PROBLEM REQUIREMENTS — Spot each line in the data below containing "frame" and copy it.

RECORDS SUPPLIED —
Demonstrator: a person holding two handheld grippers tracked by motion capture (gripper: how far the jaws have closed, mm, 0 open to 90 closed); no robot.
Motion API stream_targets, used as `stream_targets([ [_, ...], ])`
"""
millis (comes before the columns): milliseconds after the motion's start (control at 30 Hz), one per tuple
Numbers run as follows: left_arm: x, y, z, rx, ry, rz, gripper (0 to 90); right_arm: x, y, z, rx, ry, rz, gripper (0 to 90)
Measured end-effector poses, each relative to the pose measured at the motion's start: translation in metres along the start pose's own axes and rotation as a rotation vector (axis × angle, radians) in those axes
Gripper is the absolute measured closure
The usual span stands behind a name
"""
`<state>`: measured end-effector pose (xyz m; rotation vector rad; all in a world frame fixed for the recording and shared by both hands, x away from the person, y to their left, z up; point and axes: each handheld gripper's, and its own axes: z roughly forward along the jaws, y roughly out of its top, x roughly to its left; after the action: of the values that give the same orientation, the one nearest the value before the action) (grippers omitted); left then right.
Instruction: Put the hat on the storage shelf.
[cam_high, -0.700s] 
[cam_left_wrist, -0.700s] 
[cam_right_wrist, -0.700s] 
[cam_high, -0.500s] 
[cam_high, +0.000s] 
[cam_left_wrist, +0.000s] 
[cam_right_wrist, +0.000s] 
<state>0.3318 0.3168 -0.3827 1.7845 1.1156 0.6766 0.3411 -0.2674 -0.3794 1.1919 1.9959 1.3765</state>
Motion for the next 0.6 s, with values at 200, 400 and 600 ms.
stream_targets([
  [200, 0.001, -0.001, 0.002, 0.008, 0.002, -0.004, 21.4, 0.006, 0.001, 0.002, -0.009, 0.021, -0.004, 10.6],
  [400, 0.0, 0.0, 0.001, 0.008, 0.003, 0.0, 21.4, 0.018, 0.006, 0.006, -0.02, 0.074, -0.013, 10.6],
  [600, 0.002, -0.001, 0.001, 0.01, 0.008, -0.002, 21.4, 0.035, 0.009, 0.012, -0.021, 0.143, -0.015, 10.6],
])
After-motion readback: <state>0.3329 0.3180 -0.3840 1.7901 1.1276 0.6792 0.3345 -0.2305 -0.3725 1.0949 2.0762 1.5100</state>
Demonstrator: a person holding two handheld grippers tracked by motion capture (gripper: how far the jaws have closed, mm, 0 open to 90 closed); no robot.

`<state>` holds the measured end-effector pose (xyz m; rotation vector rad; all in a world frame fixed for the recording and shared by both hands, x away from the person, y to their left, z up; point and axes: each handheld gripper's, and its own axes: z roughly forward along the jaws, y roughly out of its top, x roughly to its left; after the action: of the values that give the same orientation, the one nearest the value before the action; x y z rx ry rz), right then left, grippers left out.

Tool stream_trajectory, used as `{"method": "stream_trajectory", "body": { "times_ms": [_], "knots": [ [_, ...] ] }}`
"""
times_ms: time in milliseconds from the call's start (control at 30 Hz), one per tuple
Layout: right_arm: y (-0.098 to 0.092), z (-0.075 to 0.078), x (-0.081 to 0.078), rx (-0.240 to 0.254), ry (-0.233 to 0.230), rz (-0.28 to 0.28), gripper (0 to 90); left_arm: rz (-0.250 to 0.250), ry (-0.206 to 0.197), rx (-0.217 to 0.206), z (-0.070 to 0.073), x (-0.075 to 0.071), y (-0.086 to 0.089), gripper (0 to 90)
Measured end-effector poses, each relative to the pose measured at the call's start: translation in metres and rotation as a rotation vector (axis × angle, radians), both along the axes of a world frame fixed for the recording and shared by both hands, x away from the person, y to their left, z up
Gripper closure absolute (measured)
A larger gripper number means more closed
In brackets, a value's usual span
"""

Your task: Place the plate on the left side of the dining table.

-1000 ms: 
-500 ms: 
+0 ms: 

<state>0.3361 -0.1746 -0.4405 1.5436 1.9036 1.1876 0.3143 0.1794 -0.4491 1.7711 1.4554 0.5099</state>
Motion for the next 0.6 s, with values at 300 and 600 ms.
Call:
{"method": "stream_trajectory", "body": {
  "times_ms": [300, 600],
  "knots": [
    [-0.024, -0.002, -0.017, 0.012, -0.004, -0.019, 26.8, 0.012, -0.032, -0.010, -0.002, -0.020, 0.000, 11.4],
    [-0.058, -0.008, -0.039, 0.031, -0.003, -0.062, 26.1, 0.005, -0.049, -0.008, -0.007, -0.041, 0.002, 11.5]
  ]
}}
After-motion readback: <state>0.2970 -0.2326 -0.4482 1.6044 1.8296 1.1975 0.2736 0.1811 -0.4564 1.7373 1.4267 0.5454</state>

EXERCISE ANSWER —
`<state>`: measured end-effector pose (xyz m; rotation vector rad; all in a world frame fixed for the recording and shared by both hands, x away from the person, y to their left, z up; point and axes: each handheld gripper's, and its own axes: z roughly forward along the jaws, y roughly out of its top, x roughly to its left; after the action: of the values that give the same orientation, the one nearest the value before the action) (grippers omitted); left then right.
`<state>` holds the measured end-effector pose (xyz m; rotation vector rad; all in a world frame fixed for the recording and shared by both hands, x away from the person, y to their left, z up; point and axes: each handheld gripper's, and its own axes: z roughly forward along the jaws, y roughly out of its top, x roughly to its left; after the action: of the values that give the same orientation, the one nearest the value before the action; x y z rx ry rz), right then left, grippers left out.
Measured end-effector poses, each relative to the pose measured at the call's start: translation in metres and rotation as a rotation vector (axis × angle, radians), both along the axes of a world frame fixed for the recording and shared by both hands, x away from the person, y to their left, z up

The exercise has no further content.